Want a quick lesson in journalism? Newspapers do the real work.
Want to know how I know? All it took was a mistake.
At the press conference today the cameras were again lined up to shoot the assistant attorney general as she gave the latest report. The Conway Daily Sun photographer and I showed up about 10 minutes early, long after all the television crews had set up.
One of the camera operators noticed us standing a bit behind everyone else. “You guys from the Conway Daily Sun?” he asked.
“Yes,” I said.
He smiled. “You guys are killing it with this story,” he said.
“Yeah,” said another guy, “we get all our news from you.”
But this post isn’t for me to boast. Actually, just the opposite. At 7:30 p.m. last night, after more than nine hours waiting for a body to come out of the pond, I took a closer look at the police log from the night before. Two men had been interviewed by police at the base of Cranmore ski area, right near where the body was found. One of them was the brother of the man Krista Dittmeyer had a child with. Suspicious, I thought, this has to go in the paper.
Had I been a bit more on top of it I would have noticed the reason police met the two men there: because they called police. But I didn’t, and the story I wrote said police stopped the two men, not that the two men asked police to come meet them.

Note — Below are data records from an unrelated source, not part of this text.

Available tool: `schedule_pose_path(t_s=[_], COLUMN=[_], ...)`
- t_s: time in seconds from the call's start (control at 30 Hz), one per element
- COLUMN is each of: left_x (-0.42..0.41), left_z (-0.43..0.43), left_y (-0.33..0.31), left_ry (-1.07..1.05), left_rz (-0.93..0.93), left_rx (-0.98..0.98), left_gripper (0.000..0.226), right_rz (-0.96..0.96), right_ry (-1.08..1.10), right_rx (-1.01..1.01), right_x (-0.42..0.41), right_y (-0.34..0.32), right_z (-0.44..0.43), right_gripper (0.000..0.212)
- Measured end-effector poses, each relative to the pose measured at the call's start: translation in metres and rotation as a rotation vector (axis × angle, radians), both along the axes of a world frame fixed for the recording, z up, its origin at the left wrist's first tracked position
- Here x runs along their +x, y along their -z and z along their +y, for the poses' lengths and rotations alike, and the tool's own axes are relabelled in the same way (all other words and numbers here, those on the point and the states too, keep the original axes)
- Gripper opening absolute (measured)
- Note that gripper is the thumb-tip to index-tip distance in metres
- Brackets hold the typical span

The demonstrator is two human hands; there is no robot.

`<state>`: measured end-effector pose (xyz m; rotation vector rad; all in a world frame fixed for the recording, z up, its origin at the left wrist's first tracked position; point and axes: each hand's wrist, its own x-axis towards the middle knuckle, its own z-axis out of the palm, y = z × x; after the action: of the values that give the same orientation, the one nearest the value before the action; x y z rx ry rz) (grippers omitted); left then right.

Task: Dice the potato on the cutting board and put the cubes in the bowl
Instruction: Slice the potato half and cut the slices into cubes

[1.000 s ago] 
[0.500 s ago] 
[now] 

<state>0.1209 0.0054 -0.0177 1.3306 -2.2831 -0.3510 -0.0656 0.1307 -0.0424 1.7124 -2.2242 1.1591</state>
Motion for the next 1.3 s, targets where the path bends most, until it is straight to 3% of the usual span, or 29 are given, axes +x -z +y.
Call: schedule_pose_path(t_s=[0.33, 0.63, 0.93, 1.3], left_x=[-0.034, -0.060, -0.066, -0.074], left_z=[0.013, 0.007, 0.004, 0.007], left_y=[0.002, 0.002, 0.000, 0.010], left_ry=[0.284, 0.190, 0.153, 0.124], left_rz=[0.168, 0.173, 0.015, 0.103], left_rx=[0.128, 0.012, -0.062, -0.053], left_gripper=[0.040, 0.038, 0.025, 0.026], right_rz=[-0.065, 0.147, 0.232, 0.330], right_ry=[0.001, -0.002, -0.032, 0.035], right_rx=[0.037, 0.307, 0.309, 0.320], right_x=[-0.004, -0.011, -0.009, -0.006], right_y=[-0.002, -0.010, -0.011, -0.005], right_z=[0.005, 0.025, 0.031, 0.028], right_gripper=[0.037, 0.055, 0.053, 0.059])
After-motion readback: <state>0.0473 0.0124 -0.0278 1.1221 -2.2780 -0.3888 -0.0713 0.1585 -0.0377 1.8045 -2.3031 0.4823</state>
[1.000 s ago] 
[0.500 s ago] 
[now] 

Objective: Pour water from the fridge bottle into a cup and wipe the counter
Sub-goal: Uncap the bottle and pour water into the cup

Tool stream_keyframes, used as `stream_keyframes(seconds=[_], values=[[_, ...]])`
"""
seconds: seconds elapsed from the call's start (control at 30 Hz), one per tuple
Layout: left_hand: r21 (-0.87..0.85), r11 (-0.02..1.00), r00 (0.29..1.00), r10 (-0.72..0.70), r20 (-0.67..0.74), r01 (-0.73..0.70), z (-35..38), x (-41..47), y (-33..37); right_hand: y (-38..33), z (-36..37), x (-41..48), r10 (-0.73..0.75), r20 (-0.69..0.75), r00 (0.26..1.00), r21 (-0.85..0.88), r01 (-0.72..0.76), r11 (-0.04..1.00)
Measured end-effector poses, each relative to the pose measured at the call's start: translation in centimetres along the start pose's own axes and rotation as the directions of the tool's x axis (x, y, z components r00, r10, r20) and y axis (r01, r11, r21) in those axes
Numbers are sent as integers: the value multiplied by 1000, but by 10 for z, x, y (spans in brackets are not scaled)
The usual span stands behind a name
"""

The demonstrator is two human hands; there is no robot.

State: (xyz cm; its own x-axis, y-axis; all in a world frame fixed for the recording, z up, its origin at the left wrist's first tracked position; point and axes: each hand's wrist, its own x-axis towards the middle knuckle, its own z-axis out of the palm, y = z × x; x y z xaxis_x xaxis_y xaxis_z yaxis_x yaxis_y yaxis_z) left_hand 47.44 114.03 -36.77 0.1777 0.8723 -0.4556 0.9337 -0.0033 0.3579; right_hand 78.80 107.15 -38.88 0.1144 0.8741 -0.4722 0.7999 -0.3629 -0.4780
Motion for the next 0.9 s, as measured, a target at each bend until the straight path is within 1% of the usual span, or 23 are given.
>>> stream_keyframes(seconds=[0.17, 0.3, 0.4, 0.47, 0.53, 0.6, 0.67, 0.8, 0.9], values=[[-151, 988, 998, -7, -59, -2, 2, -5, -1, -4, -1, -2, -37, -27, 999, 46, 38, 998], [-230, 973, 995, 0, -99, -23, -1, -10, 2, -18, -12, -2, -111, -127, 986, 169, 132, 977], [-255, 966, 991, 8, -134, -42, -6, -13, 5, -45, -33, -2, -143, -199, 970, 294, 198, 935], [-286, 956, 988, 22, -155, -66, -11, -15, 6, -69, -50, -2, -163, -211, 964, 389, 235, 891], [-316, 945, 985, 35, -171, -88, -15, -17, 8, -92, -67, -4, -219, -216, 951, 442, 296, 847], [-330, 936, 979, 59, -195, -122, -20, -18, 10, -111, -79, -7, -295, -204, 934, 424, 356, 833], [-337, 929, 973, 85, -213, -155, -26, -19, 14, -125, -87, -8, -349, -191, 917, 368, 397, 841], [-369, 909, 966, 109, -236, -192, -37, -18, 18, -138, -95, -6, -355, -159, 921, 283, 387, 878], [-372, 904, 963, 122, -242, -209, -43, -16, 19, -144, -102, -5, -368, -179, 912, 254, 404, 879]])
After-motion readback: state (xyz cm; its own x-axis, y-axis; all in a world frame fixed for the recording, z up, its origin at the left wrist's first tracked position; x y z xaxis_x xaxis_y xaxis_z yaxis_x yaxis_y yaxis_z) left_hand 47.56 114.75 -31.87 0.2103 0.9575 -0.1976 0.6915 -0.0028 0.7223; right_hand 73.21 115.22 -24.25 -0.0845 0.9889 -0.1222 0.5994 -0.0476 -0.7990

Fast-forward to today, 6 p.m. The NBC affiliate in Portland announces two men were stopped by police at the base of the mountain, one of them the brother of the man Dittmeyer had a child with. A quick look by a fresh pair of eyes would have cleared this error up, but no one there gave it a look. They just read off my story.
My story wasn’t wrong, but it set the wrong tone about the two men. One wound up arrested on an unrelated warrant, and because I omitted the phone call they look bad.
I can admit it — I screwed up. It was a long day, and I miss read a report not meant for human consumption. At least I’m not the television station, however — their only excuse is that they didn’t check the facts they were reporting straight out of the newspaper (uncredited, I might add). Who screwed up there? Not one person, but their entire process of reporting.
I did what I can to make it right on my end. I wrote a new story that will run tomorrow. In it is says they made the phone call despite it leading to one of them getting arrested. I also include the criminal record of the man not arrested, so it isn’t all positive, but it certainly puts the two in a better light. It doesn’t provide all the answers, but it gives a clearer impression of what happened.
I’ll be interested to see if the television station will correct their mistake (they weren’t the only ones, by the way), or if they’ll just keep on rolling. We may be killing it, but I report for one paper. Everyone else would do well to do their own reporting.